Did anyone else here adore The Borrowers as a child? It's probably no surprise that I hunted them and don't know how many I read from the series since that kind of information wasn't a few computer clicks away back in the dark ages. What was available in my school library, I read, the end. I know none ever lived up to the first which is bargain priced in ebook for $1.59 right now on Amazon so I had get it although I still have a paper edition, too.
Anyway, a new movie based on the book is being released here after its original release in Japan, so yes, there is an anime influence. Now it's The Secret World of Arrietty which I am not so sure is more magical that The Borrowers, but that's me. I am not the target audience anyway.
Jerry Griswold, recent presenter at Grimm Legacies, has an article in the Los Angeles Times to go along with the movie, 'Arrietty,' 'The Borrowers' and the appeal of all things small. Thumbelina and other fairy tale tinies are mentioned, so it fits here, right? Right?

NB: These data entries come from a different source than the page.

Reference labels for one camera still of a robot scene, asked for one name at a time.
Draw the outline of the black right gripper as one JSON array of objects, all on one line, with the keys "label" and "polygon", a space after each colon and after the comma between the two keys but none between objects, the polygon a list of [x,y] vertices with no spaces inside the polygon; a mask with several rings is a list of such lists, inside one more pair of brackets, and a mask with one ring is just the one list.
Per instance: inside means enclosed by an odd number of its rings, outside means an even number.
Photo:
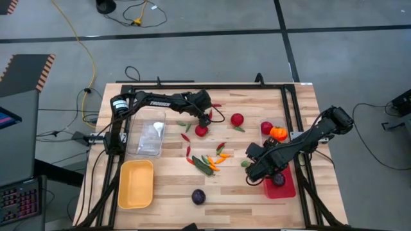
[{"label": "black right gripper", "polygon": [[274,185],[274,175],[288,167],[288,160],[279,152],[285,147],[287,144],[263,147],[252,142],[246,150],[247,157],[252,161],[246,167],[247,178],[254,183],[265,177],[267,185]]}]

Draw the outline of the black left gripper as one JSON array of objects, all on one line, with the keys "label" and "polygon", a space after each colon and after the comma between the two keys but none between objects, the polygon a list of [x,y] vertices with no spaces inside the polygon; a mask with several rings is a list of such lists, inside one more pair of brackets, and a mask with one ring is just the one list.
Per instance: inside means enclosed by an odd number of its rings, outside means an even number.
[{"label": "black left gripper", "polygon": [[[191,116],[203,116],[206,109],[211,108],[211,97],[205,89],[198,92],[191,92],[189,94],[189,114]],[[211,124],[209,116],[201,117],[199,119],[199,125],[201,127],[207,127]]]}]

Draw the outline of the large dark green pepper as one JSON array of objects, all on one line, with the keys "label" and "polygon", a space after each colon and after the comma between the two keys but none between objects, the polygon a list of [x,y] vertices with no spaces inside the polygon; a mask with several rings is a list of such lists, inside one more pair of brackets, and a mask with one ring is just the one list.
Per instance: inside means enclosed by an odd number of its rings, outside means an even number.
[{"label": "large dark green pepper", "polygon": [[214,175],[214,171],[205,163],[203,163],[199,158],[192,156],[192,161],[197,169],[203,172],[207,176]]}]

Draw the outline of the orange red bell pepper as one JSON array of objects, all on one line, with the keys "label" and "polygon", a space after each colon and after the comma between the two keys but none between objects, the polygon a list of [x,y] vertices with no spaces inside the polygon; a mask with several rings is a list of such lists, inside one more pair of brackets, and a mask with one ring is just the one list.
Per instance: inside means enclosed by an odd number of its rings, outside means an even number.
[{"label": "orange red bell pepper", "polygon": [[288,132],[285,128],[275,126],[270,130],[269,135],[277,141],[284,141],[288,138]]}]

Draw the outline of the red plastic basket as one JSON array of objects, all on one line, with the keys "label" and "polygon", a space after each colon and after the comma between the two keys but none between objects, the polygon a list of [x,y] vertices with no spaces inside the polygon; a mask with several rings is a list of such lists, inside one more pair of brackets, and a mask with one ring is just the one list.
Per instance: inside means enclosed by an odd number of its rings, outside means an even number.
[{"label": "red plastic basket", "polygon": [[286,178],[286,183],[282,187],[277,187],[275,185],[267,185],[264,179],[263,187],[264,187],[265,196],[267,198],[270,198],[270,199],[292,198],[296,195],[290,166],[288,166],[281,173],[284,174]]}]

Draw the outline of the large clear plastic bin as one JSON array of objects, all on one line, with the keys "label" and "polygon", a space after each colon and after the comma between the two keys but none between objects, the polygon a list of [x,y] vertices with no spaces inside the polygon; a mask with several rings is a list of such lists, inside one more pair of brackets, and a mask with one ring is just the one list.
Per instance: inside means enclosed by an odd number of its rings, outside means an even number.
[{"label": "large clear plastic bin", "polygon": [[166,114],[160,110],[141,109],[131,117],[127,135],[126,154],[132,158],[156,158],[161,155],[164,133],[159,137],[153,124],[164,123]]}]

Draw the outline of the yellow plastic basket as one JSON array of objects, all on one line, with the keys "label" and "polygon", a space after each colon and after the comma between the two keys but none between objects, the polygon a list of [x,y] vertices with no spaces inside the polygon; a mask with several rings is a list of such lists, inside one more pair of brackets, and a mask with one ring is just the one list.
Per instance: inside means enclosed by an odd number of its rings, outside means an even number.
[{"label": "yellow plastic basket", "polygon": [[131,160],[121,166],[118,206],[142,209],[153,200],[153,164],[149,160]]}]

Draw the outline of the black power adapter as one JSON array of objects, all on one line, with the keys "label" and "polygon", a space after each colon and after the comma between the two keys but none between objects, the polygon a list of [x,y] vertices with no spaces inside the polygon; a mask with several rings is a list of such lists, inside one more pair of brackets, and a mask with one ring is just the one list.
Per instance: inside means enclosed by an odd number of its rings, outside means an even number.
[{"label": "black power adapter", "polygon": [[89,139],[90,138],[91,138],[90,135],[86,135],[86,134],[81,133],[81,132],[75,132],[71,136],[72,141],[75,141],[75,142],[77,142],[81,145],[84,145],[84,146],[89,146]]}]

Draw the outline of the black round stand base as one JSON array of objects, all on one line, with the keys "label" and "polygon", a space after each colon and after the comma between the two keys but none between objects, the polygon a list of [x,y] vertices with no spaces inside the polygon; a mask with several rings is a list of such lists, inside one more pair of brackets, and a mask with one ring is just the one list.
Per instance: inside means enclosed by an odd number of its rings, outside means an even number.
[{"label": "black round stand base", "polygon": [[116,9],[114,0],[96,0],[96,10],[100,14],[109,14]]}]

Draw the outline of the black equipment box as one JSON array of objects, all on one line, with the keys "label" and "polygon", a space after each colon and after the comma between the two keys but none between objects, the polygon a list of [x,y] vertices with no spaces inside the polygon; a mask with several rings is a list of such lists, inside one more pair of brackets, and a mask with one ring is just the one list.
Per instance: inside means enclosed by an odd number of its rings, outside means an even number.
[{"label": "black equipment box", "polygon": [[392,109],[394,109],[400,117],[411,113],[411,89],[402,93],[392,101]]}]

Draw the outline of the large black orange-striped mat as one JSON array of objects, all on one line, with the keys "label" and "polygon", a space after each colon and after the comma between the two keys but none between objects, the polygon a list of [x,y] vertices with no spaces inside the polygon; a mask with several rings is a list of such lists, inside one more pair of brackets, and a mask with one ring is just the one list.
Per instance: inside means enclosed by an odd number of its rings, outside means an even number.
[{"label": "large black orange-striped mat", "polygon": [[54,54],[17,54],[0,75],[0,97],[31,90],[42,92],[55,61]]}]

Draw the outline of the laptop screen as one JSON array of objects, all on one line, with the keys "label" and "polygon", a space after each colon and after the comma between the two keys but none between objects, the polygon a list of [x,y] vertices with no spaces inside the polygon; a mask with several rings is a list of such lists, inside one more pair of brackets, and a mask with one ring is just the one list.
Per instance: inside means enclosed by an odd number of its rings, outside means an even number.
[{"label": "laptop screen", "polygon": [[22,118],[10,112],[9,110],[0,107],[0,130],[20,123]]}]

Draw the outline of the backlit black keyboard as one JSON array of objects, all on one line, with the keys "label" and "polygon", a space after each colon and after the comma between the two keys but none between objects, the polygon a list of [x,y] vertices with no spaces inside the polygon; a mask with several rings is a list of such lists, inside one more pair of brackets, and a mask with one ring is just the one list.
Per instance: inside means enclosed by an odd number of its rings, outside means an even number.
[{"label": "backlit black keyboard", "polygon": [[0,227],[41,213],[42,192],[39,178],[0,187]]}]

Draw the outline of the small black orange-striped mat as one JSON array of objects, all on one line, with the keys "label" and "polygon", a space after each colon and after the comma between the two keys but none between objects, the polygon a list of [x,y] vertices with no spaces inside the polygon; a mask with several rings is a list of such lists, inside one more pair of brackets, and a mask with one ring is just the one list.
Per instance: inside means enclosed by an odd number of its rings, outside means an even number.
[{"label": "small black orange-striped mat", "polygon": [[19,0],[0,0],[0,15],[11,15],[17,8]]}]

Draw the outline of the black aluminium table frame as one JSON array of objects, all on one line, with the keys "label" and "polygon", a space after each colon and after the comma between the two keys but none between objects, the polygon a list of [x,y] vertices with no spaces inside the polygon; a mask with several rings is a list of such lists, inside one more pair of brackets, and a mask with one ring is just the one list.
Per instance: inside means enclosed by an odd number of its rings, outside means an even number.
[{"label": "black aluminium table frame", "polygon": [[[319,223],[319,211],[301,186],[297,186],[292,198],[271,200],[263,192],[263,186],[252,187],[245,181],[241,167],[245,150],[252,142],[260,142],[259,125],[262,119],[283,119],[288,130],[307,130],[319,114],[319,106],[312,85],[300,83],[110,83],[105,87],[97,127],[110,123],[109,101],[128,90],[143,90],[157,94],[196,92],[206,89],[213,103],[221,104],[214,111],[214,124],[205,137],[197,137],[193,130],[185,132],[177,122],[197,123],[187,114],[179,114],[164,108],[166,127],[161,156],[152,160],[153,200],[142,209],[122,209],[118,197],[112,193],[96,221],[85,227],[84,219],[100,199],[103,189],[113,178],[121,163],[118,156],[108,156],[101,144],[92,146],[82,192],[74,215],[75,231],[181,229],[195,223],[201,229],[245,228],[305,228]],[[244,116],[239,132],[231,124],[231,116]],[[181,133],[191,142],[185,141]],[[221,153],[229,154],[222,163],[216,155],[217,147],[225,142]],[[207,176],[186,160],[186,149],[191,146],[189,157],[202,160],[211,157],[220,171]],[[201,205],[192,202],[195,189],[205,192]]]}]

Kids understand how size correlates with power. Adults talk over their heads. At McDonald's, they can't see over the counter to order and they can't pay for a meal with their own credit card. Indeed, restaurants kindly provide high chairs and booster seats in the same way they provide wheelchair access. When Tom Hanks magically changes from a kid into an adult and gets his own apartment and a job on Madison Avenue, the movie is called "Big." Likewise linking size and power, billionaire Leona Helmsley famously said, "Only the little people pay taxes."
That's not to say small fry can't take advantage of their size. That rascal Peter Rabbit goes places where the portly Mr. McGregor can never pursue him. The diminutive Stuart Little does a favor by slipping into a sink drain to recover a lost wedding ring. And Tom Thumb and Jack (once he climbs the beanstalk) are tricksters who have their way with the humongous.
This is the world the Borrowers inhabit: where a drop of water is a pending threat to those below, where a ticking clock causes the floor to vibrate and where tissue paper is stiff and loud. It is the same world where Hans Christian Andersen's Thumbelina is "pelted" by a snowflake and where E.B. White's mouse-sized Stuart Little must manhandle a straw when proffered a drink. A change of scale makes us see the ordinary with different eyes.
Oh, children and a few of us adults do love to read about things smaller than us, don't we? If anything, Griswold's article reminded me of some beloved books from my youth.